In the field, the bottom leaves are called sand leaves because they have sand on them and they are primed (hand picked) first, along with the leaves directly above it that are mature. The rest of the plant is left to grow. The harvester is recognized by his yellow thumb from the nicotine stains. The sand leaves become problematic after curing when the sand is shed from the dry leaves as they are being lowered from the rafters and falls into the faces of the barn workers.
B. has spent two or three summers working for his grandfather up in the rafters hanging both sun and shade tobacco, for five dollars a day and his room and board.
We came across this little interesting tidbit online:
A “farmer-inventor” (in the late 1950's) designed and built a radically different barn intended to
revolutionize the curing process. The “Solaranza” barn, as he called it, was only one third
the size of a typical shade tobacco barn; it used solar heat instead of propane stoves.

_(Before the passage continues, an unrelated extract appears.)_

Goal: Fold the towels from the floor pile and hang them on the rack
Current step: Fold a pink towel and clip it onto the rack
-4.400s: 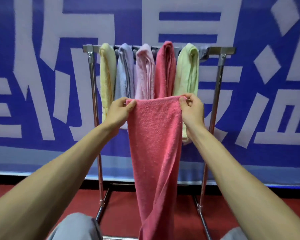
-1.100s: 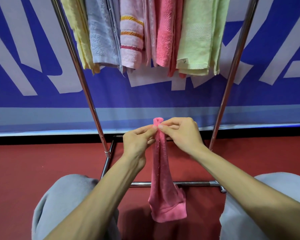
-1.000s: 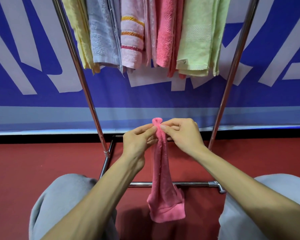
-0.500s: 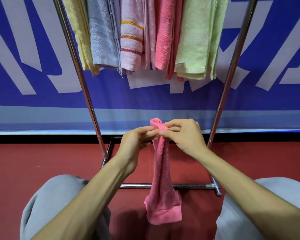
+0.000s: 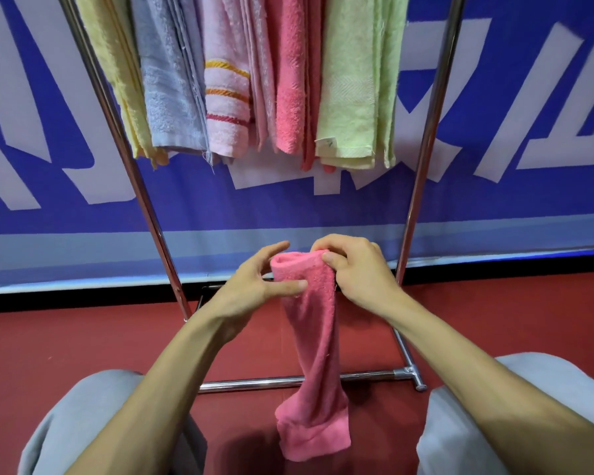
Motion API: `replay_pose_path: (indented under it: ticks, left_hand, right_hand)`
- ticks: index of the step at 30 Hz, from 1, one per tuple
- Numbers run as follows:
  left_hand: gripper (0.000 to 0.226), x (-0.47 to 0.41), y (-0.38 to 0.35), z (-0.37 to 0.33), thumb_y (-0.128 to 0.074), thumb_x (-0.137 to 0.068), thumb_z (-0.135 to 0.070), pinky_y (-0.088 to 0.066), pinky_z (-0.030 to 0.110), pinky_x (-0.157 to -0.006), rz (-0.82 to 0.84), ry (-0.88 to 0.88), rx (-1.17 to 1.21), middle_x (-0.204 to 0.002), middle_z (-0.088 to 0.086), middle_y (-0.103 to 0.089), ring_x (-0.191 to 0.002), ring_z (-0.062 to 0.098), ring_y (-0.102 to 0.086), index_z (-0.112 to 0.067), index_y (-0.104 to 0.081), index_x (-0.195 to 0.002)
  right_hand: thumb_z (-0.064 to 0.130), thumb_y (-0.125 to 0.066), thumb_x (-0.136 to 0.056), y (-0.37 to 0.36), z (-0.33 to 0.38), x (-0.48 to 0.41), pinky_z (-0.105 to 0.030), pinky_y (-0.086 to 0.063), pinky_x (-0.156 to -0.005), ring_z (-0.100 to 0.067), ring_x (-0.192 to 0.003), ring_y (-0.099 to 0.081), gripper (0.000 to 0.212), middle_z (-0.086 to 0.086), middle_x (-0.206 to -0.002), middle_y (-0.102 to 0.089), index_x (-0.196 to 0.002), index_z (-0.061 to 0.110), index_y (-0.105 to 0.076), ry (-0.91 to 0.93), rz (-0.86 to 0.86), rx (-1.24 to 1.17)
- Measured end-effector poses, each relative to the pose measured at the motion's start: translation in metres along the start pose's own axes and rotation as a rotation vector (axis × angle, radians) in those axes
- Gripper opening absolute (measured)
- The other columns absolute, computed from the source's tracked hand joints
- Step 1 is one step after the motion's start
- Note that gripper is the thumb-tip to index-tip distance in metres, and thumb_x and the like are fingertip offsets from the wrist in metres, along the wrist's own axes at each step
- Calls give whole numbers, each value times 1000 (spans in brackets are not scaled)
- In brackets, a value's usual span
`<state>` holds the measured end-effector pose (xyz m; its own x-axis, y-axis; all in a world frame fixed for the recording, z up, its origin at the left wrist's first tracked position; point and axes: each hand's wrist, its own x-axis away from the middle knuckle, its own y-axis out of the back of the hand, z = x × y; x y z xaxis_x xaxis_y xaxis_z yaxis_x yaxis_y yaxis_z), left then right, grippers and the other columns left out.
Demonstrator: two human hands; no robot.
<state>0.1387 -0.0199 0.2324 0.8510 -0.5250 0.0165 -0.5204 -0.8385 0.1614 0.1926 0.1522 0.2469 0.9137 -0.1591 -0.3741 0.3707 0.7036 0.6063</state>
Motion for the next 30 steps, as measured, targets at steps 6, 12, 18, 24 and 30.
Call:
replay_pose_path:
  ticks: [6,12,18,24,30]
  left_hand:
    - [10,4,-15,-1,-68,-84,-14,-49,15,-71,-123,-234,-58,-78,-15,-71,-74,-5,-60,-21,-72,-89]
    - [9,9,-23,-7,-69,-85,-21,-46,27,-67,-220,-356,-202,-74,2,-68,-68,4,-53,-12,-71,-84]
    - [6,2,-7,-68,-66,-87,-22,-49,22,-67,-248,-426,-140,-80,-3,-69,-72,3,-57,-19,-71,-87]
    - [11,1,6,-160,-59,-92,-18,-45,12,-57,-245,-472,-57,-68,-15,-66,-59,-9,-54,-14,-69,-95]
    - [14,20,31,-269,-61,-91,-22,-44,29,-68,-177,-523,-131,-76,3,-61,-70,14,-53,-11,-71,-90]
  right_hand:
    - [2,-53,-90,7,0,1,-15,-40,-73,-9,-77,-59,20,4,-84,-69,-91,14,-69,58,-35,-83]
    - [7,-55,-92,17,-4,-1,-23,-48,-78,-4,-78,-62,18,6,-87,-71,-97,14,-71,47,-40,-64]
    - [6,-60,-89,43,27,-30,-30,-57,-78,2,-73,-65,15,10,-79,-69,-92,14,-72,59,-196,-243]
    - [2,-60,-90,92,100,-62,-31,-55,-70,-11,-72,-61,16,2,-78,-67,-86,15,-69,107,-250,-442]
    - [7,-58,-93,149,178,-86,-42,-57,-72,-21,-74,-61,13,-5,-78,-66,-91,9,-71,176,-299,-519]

The inventor claimed it would save nearly 90 percent of the fuel cost necessary for
curing. There were additional advantages. The cure took nineteen days instead of
twenty-eight, the barn could be built for one-fourth less than a conventional barn, and it
offered significant savings in the amount of labor required to load and unload the
tobacco. The inventor was unable to interest a single farmer in trying out his creation.
“C. A.Brinks Uses Florida Sun In Tobacco Curing Process,” The Chattahoochee Tribune, vol. 59, no. 26,
25 June 1959, 1.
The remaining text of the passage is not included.